Molly was surprised at how fast Vastra and Jenny could move in their dresses, but then, they'd had significantly more practice than she'd had. Even Strax, with his height disadvantage, was moving faster than she was. She fell behind pretty quickly, much to her frustration. So, knowing the fate of her feet on every adventure, she reached down and took off her shoes, and lifted her skirts higher to make it easier for her to run. She was decent at running in heels usually, but the mix of the skirts and crinoline and kitten heels were a bit too much.

She caught up just in time to see a man with long, scraggly mousey brown hair and a dark brown suit dart around a corner. She saw the Doctor spin around it, and the group followed, and each crashed into each other when they realized the Doctor was holding out an arm to stop them.

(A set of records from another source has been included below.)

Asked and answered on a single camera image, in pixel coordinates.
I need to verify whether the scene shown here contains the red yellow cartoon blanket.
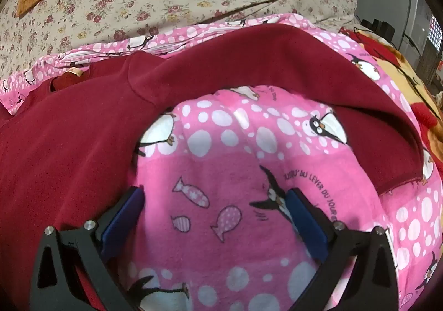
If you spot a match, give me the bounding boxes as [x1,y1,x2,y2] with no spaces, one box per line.
[339,27,443,173]

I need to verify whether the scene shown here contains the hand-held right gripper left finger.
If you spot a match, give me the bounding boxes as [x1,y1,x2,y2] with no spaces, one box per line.
[29,185,145,311]

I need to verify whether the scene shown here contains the dark red sweater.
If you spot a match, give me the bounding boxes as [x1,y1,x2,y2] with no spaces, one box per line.
[0,23,427,311]

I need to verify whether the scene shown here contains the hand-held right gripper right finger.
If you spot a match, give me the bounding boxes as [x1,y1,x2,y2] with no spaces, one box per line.
[286,187,399,311]

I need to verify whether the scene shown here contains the pink penguin print blanket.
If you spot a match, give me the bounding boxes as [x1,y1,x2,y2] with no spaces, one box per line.
[0,14,443,311]

"Back! Get back!" he said, trying to push them back around the corner.

Molly was just able to peek through the space between Vastra and the Doctor to see why. The Time Agent had pulled a small, silver object, only a little bigger than a floppy disc and just as flat, and was pressing buttons on it. It seemed to be working this time, or so Molly thought, as what looked like blue ripples appeared around him. So, the 'ripple' comparison had been somewhat correct.

"It's going to work this time," the Doctor was saying, quickly, "It's unstable, we're too close, and there's too many of us, we might-"

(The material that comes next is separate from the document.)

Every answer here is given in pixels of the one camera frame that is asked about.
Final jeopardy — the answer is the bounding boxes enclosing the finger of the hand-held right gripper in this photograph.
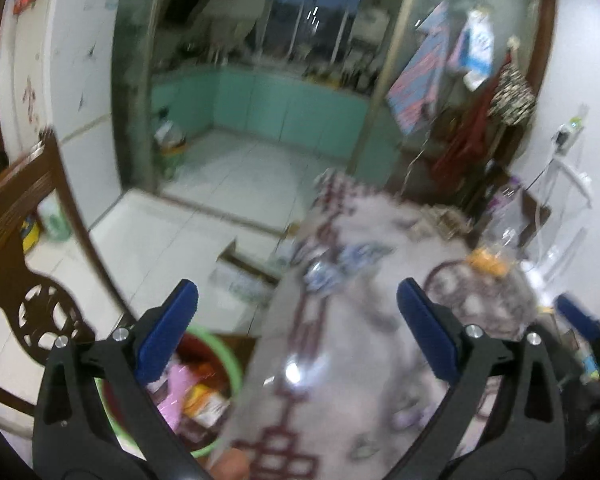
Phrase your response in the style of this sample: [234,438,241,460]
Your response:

But then the blue extended around them and Molly felt like she was drowning. There was no oxygen available, and around her were blurs of blue and orange and stars that reminded her of the opening of the show. It was oppressively cold, then hot, then cold. It felt like her head was going to implode and she was becoming genuinely concerned it might when she suddenly hit the ground hard.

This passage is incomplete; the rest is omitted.